──────── Record excerpts
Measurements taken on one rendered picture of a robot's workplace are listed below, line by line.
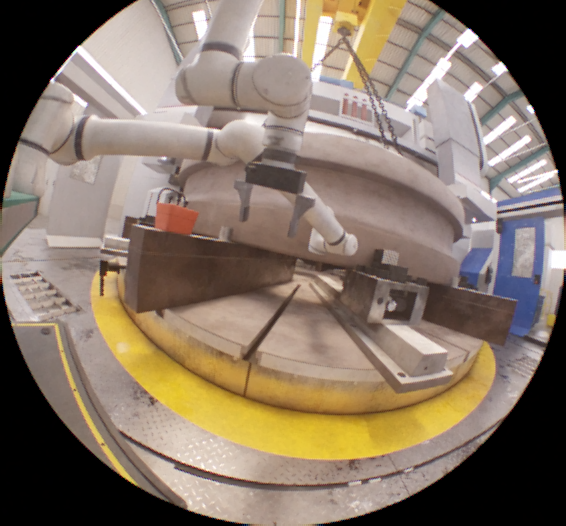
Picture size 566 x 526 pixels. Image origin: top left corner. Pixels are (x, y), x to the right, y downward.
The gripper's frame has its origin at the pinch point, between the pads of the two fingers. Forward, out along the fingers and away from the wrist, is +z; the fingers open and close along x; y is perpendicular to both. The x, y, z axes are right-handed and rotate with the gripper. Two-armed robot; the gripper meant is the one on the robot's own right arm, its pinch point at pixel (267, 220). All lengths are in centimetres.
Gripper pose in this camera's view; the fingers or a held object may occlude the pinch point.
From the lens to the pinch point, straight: 48.8
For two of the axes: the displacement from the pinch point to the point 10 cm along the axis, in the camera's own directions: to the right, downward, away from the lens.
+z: -1.9, 9.0, 4.0
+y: -3.6, 3.2, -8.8
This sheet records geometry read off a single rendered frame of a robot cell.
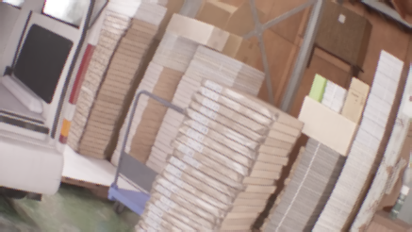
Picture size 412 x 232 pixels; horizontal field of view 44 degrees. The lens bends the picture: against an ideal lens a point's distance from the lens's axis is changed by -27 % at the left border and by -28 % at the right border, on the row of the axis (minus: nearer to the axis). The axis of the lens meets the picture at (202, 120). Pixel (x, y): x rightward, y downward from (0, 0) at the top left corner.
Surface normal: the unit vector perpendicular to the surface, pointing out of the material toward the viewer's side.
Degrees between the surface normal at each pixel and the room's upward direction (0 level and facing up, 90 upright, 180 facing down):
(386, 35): 90
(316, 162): 90
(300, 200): 90
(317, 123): 91
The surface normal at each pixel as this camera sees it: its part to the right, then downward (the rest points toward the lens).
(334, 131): -0.56, -0.15
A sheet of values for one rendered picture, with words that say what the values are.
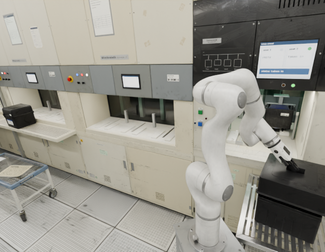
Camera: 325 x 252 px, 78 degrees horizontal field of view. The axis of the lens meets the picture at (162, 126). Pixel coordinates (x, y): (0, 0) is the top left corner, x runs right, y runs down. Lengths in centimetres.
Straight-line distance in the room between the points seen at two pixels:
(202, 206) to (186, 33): 112
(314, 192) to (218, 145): 52
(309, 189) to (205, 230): 51
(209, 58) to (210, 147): 81
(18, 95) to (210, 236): 332
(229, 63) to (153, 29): 61
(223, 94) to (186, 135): 102
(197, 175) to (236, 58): 84
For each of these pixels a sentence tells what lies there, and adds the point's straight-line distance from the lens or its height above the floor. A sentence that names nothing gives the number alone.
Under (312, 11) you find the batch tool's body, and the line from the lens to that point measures 144.
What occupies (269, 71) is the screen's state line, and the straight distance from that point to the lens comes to 144.
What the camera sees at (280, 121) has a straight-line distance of 207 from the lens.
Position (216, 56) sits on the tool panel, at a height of 161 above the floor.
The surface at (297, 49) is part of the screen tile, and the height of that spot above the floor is 163.
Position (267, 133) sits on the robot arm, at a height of 126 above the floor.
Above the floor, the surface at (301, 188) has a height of 106.
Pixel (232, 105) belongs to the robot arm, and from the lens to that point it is 73.
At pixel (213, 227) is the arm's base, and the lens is 108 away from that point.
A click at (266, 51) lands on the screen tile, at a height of 163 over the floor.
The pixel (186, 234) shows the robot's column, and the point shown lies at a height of 76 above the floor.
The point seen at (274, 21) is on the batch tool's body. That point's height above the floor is 179.
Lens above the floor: 171
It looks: 22 degrees down
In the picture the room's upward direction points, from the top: 4 degrees counter-clockwise
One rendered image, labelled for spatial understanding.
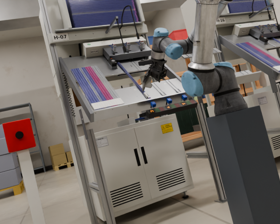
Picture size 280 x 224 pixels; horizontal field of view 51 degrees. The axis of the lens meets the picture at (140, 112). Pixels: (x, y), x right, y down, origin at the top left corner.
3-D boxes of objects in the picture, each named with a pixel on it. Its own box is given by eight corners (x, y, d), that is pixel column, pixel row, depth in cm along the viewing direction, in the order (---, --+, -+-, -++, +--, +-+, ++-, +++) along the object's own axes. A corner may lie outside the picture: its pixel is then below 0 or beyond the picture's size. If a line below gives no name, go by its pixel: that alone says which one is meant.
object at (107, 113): (191, 99, 190) (193, 90, 186) (94, 122, 164) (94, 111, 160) (190, 98, 191) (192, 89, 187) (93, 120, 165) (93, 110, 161)
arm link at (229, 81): (244, 86, 134) (237, 58, 135) (223, 91, 128) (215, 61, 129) (226, 92, 145) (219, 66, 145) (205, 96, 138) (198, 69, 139)
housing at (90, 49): (144, 56, 238) (146, 40, 230) (86, 65, 219) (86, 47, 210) (140, 52, 244) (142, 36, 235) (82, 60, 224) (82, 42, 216)
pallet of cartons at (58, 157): (79, 161, 908) (74, 140, 912) (82, 163, 798) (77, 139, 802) (53, 169, 885) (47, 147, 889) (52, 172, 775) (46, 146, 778)
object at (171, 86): (190, 95, 190) (192, 91, 188) (93, 117, 164) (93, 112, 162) (175, 81, 203) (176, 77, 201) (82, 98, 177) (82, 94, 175)
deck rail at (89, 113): (94, 122, 164) (94, 113, 161) (90, 122, 164) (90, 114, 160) (62, 64, 214) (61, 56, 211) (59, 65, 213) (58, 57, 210)
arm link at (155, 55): (148, 49, 154) (158, 45, 159) (147, 57, 157) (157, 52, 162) (159, 54, 150) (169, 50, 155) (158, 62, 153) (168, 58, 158)
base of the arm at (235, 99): (255, 106, 131) (249, 84, 132) (226, 113, 127) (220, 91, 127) (235, 110, 145) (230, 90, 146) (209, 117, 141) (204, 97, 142)
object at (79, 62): (162, 71, 217) (163, 66, 214) (74, 87, 191) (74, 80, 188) (142, 53, 240) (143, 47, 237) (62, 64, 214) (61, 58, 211)
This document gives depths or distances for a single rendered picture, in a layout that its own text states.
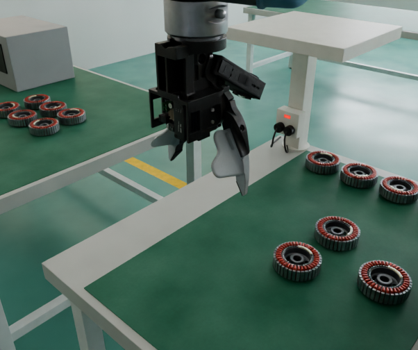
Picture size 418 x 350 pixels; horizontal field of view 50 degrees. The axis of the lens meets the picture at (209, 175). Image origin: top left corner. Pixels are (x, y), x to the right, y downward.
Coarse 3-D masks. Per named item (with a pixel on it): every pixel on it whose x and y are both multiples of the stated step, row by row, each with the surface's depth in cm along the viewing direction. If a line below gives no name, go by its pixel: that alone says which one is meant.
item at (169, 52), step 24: (168, 48) 50; (192, 48) 51; (216, 48) 52; (168, 72) 52; (192, 72) 53; (168, 96) 54; (192, 96) 54; (216, 96) 55; (168, 120) 57; (192, 120) 55; (216, 120) 57
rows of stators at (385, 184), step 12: (312, 156) 150; (324, 156) 152; (336, 156) 150; (312, 168) 147; (324, 168) 146; (336, 168) 146; (348, 168) 143; (360, 168) 145; (372, 168) 142; (348, 180) 140; (360, 180) 137; (372, 180) 138; (384, 180) 136; (396, 180) 137; (408, 180) 136; (384, 192) 133; (396, 192) 130; (408, 192) 130
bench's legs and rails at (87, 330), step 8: (72, 304) 115; (80, 312) 114; (80, 320) 116; (88, 320) 116; (80, 328) 118; (88, 328) 117; (96, 328) 120; (80, 336) 121; (88, 336) 118; (96, 336) 121; (80, 344) 123; (88, 344) 119; (96, 344) 122; (104, 344) 124
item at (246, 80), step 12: (216, 60) 55; (228, 60) 56; (216, 72) 55; (228, 72) 56; (240, 72) 58; (228, 84) 59; (240, 84) 59; (252, 84) 61; (264, 84) 62; (240, 96) 63; (252, 96) 62
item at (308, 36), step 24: (240, 24) 131; (264, 24) 131; (288, 24) 131; (312, 24) 131; (336, 24) 131; (360, 24) 131; (384, 24) 131; (288, 48) 117; (312, 48) 113; (336, 48) 108; (360, 48) 114; (312, 72) 151; (288, 120) 154; (288, 144) 164
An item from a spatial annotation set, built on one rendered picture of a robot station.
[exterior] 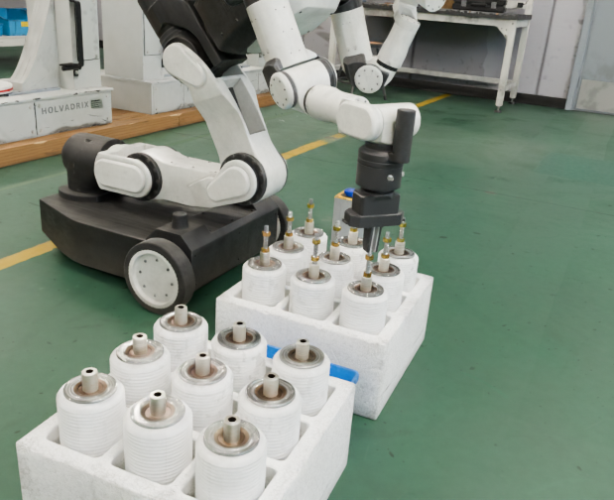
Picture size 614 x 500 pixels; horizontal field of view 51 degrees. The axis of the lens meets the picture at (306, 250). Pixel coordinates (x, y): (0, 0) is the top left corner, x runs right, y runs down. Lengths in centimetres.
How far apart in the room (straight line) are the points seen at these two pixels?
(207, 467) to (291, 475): 13
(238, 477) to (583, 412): 91
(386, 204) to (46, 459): 73
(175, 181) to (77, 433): 102
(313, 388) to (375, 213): 37
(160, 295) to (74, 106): 193
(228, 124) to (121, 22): 237
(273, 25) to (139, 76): 263
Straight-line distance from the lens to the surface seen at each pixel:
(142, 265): 172
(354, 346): 131
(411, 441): 134
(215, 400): 101
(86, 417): 98
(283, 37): 140
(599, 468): 142
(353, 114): 121
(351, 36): 184
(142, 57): 396
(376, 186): 121
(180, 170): 185
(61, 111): 345
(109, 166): 196
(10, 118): 325
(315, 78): 139
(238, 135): 172
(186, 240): 168
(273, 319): 136
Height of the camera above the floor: 81
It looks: 22 degrees down
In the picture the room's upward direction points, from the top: 4 degrees clockwise
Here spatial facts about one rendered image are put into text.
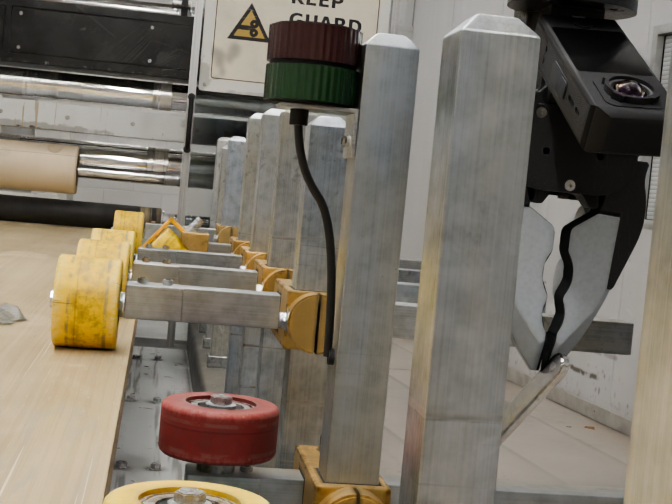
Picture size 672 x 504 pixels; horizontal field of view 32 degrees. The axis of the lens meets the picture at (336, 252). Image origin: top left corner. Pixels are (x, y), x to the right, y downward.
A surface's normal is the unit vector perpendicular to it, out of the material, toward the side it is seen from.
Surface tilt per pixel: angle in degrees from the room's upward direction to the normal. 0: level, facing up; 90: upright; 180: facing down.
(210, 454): 90
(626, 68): 31
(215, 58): 90
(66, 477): 0
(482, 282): 90
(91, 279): 53
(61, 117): 90
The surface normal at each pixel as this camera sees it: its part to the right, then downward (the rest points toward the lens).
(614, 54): 0.12, -0.82
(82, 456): 0.09, -0.99
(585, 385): -0.97, -0.07
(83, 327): 0.09, 0.47
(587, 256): 0.14, 0.08
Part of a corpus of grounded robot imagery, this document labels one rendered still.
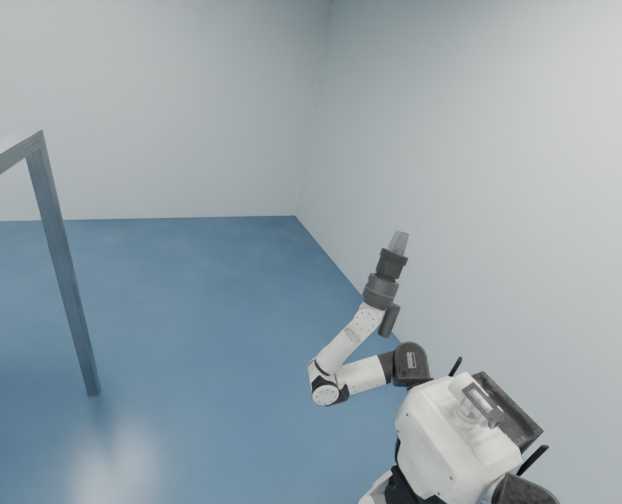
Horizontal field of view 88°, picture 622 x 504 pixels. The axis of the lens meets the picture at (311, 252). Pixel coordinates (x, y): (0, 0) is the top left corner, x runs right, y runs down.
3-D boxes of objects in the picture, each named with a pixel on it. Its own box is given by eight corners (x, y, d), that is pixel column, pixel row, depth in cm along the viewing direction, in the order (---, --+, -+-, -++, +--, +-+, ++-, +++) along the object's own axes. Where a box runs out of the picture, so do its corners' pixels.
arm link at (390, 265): (403, 254, 97) (389, 291, 98) (373, 244, 96) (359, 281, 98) (417, 261, 84) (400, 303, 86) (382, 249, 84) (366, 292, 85)
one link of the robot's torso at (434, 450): (431, 410, 120) (472, 342, 102) (510, 514, 95) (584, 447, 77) (365, 436, 107) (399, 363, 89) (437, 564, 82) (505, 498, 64)
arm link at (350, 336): (372, 298, 98) (344, 329, 102) (366, 303, 90) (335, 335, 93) (389, 314, 97) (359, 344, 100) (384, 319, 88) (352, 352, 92)
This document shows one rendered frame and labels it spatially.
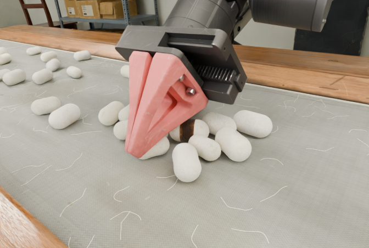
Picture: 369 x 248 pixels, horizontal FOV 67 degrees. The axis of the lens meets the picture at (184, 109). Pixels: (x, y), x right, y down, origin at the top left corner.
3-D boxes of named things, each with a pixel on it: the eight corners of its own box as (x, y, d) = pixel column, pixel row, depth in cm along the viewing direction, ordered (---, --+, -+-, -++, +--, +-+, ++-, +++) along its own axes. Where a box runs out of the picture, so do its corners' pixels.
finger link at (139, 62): (154, 159, 16) (217, 33, 19) (82, 129, 20) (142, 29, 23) (199, 188, 21) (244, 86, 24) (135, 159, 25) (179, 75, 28)
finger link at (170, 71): (126, 148, 18) (188, 32, 20) (65, 122, 22) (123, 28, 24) (175, 177, 23) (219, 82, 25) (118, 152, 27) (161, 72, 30)
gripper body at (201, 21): (214, 50, 18) (253, -30, 20) (114, 40, 24) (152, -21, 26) (241, 99, 23) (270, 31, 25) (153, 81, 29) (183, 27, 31)
────────────────
Needed here is a verbatim copy of the data from the first line through the line with "(300, 200): 90", without pictures.

Written response:
Measurements taken on one rendered picture of a robot's workplace are listed below, line by line.
Picture size 566 x 526 pixels. Image origin: top left corner. Pixels are (x, y), x to the right, y downward.
The gripper's frame has its origin at the pinch point, between the pads of the two fingers. Forward, out along the fingers and away from the wrist, is +z; the fingers open and close along x; y is perpendicular to both. The x, y, z axes are right-handed and rotate with the gripper. Two-armed robot; the gripper meant is the one on the robot's own right arm, its pinch point at pixel (267, 220). All lengths are in centimetres.
Gripper pose in this camera's view; the fingers or a held object may occlude the pinch point.
From the lens to the pinch point, straight: 48.8
For two of the axes: the displacement from the pinch point to the point 10 cm along the axis, in the camera's own directions: to the right, downward, away from the lens.
+z: -1.9, 9.0, 4.0
+y: -3.6, 3.2, -8.8
This sheet records geometry read off a single rendered frame of a robot cell.
Picture size 412 x 232 pixels; horizontal field of view 44 degrees. The lens bends the picture: against an ideal lens a point's distance from the lens's axis is changed by -27 % at the left border and by -28 % at the right border, on the row of the axis (minus: nearer to the axis). The axis of the lens meets the picture at (202, 120). Pixel (x, y): x rightward, y downward from (0, 0) at the top left corner.
Surface normal: the unit vector perpendicular to the surface, pointing out of the material toward the viewer's side.
Degrees between the surface normal at each pixel and the room's upward direction (0 level and facing up, 90 upright, 180 facing down):
(386, 35): 90
(316, 162): 90
(300, 200): 90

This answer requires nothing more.